To call '70s-meets-modern shag haircuts one of the biggest hair trends of 2021 would be accurate — but it would be oversimplifying how it has steadily, stealthily crept onto our Instagram search pages over the last few years. The layers, the disconnected pieces framing the face, the subtly tapered ends and fuller crown, the long curtain bangs or sometimes even full fringe — without losing significant length, it promises a refreshing, simultaneously soft yet edgy change for hair that's gone a bit shapeless.
Basically, it's exactly what I needed.
I've been collecting pictures of different versions of the shag since 2018, but I resisted its siren song all this time for fear of it not looking right with my particular hair texture, a combo of 2B and 2C loose curls. Some of the most beautiful examples of the shags I'd been saving were shown on exactly that hair texture, but I figured that was due to it being expertly styled in the photos — that if I air-dried or very unskillfully diffused my hair once shaped into a shag, it would have no chance of turning out anywhere near as cool-looking. It would look fabulous blown out at the salon, of course, but my own home blowouts would inevitably pale in comparison to what a pro stylist can do, so I had to be sure a shag would work with my natural texture and minimal effort.
A disproportionate number of shag photos I've saved over the past couple of years have been the work of stylist Jordan Avery Z, so I asked her if she thought I was a good candidate for the cut. "A shag is a great option for so many hair types," she tells me. "If you find that your best texture is hidden beneath a blanket of your surface layers, it might be time to shorten them up." She explains that layering that connects throughout a shag cut can free up the texture by removing weight in varying increments and release the tension that contributes to straighter or flatter areas.
But I had another challenge: a cowlick right at the front of my hairline that essentially decided on curtain bangs for me, not to mention prevents me from have a true center part.
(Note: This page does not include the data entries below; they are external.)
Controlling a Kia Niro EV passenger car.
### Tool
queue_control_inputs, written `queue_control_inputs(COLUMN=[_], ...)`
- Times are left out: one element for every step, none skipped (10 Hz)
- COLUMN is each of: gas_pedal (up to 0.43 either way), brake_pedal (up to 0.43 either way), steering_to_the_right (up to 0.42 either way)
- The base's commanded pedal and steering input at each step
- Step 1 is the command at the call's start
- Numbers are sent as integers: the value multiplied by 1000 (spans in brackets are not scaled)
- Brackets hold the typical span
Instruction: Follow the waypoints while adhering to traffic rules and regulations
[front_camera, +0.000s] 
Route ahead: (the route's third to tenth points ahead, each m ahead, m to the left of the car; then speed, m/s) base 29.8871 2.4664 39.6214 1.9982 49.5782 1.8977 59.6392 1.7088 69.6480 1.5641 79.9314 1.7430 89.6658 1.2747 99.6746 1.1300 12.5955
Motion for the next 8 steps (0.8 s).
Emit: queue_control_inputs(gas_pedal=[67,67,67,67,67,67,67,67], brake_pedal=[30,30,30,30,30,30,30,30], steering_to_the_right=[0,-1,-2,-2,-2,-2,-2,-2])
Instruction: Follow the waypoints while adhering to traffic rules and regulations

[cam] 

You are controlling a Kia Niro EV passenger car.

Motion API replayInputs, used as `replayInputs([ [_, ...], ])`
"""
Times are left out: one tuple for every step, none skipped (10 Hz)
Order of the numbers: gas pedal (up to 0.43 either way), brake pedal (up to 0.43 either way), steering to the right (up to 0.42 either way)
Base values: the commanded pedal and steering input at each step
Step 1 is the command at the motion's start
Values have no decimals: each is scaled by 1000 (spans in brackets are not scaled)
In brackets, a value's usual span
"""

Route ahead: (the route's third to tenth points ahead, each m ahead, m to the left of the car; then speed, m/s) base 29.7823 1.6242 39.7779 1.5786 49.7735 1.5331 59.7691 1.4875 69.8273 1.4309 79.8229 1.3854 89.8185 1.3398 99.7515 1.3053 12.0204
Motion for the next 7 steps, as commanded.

Apparently, though, that's not an issue, and may even be a boon. "Growth patterns shouldn’t deter you from exploring new styles," she says. "What we've often perceived as problem areas like cowlicks in fact contribute a lot of uniqueness to the shapes I get to create for guests."
Unfortunately, Jordan Avery Z is based in Kansas City, and I'm based in South Florida, so I wasn't going to get to be her guest for this haircut. However, a fantastic stylist — Chloe Swigert at Gramercy Hair Salon in Boca Raton — was recommended to me, and I didn't hesitate to make an appointment with her.
When I arrived, we discussed how, up until a few months ago, my hair reached down to my waist, but I had felt compelled to cut off a lot of the damage and dryness; it was still relatively long, but lacking any shape, hence my coming to her for a shag. She was a patient and thorough angel, explaining to me whereabouts on my head she'd be adding layers, how long and thick the curtain bangs would be, and metaphorically holding my hand through the process. (And I'm sure she literally would have had it not been for her needing to hold scissors.)
"I created the shape by establishing the length and creating a short-to-long bang, being careful to take your curl into consideration for the length," Swigert recalls when I asked her how she went about creating the cut. She then began point cutting some rounded layers to add in texture, and some shorter layers with a razor. "Rounded or shaggy layers work great for those with wavy or curly texture because it's a softer haircut and takes away that 'Christmas tree' or triangular shape that so many of us try to get away from."
Before she even plugged in the dryer, I knew I loved it. I felt like I had an actual hairstyle again — one that was noticeable and cool but not like I was walking around wearing a neon-sign headband that says, "Yo, check out my trendy hairstyle!" Swigert did an A-plus blowout and emphasized the piecey-ness by lightly creating super-loose waves with a curling iron before zhuzhing the crown for a little volume.
As any red-blooded human with inconsistent hairstyling skills would do after getting a great blowout, I didn't wash my hair for nearly a week, and I'm happy to report that my new shag even looks awesome when flattened by days of sleep and looking a bit greasy. (It reads very 1981 teenager.) But I knew I would have to eventually put it to the test: air-drying.
After cracking open new bottles of Drunk Elephant Cocomino Glossing Shampoo and Marula Cream Conditioner, I applied the genuinely miraculous Dove Style + Care Curls Defining Mousse to my damp hair and gave it a few upside-down scrunches. Although it was coming along beautifully, I panicked a little at the almost-dry act of the play and reached for a dryer and diffuser to give my curls a little oomph. (And also a little oops, apparently, because a piece of my hair got sucked in, but that's a story for another time.)
To say that this new shag shape has reminded my curls who the hell they are is an understatement. They truly look the best they have in I don't know how long, to the point that I almost questioned if I can pull off looking good. Like, what? I was a little nervous about my cowlick and how my curtain bangs would dry, but the hint of curl was absolutely charming, if I do say so myself.
I'm genuinely thrilled with how my new shag looks in both natural and heat-styled states, and I can't wait to see how it evolves as it grows. But you can be damn sure I'm going to keep going back for more curly curtain-bang cuteness and piecey layers as it does.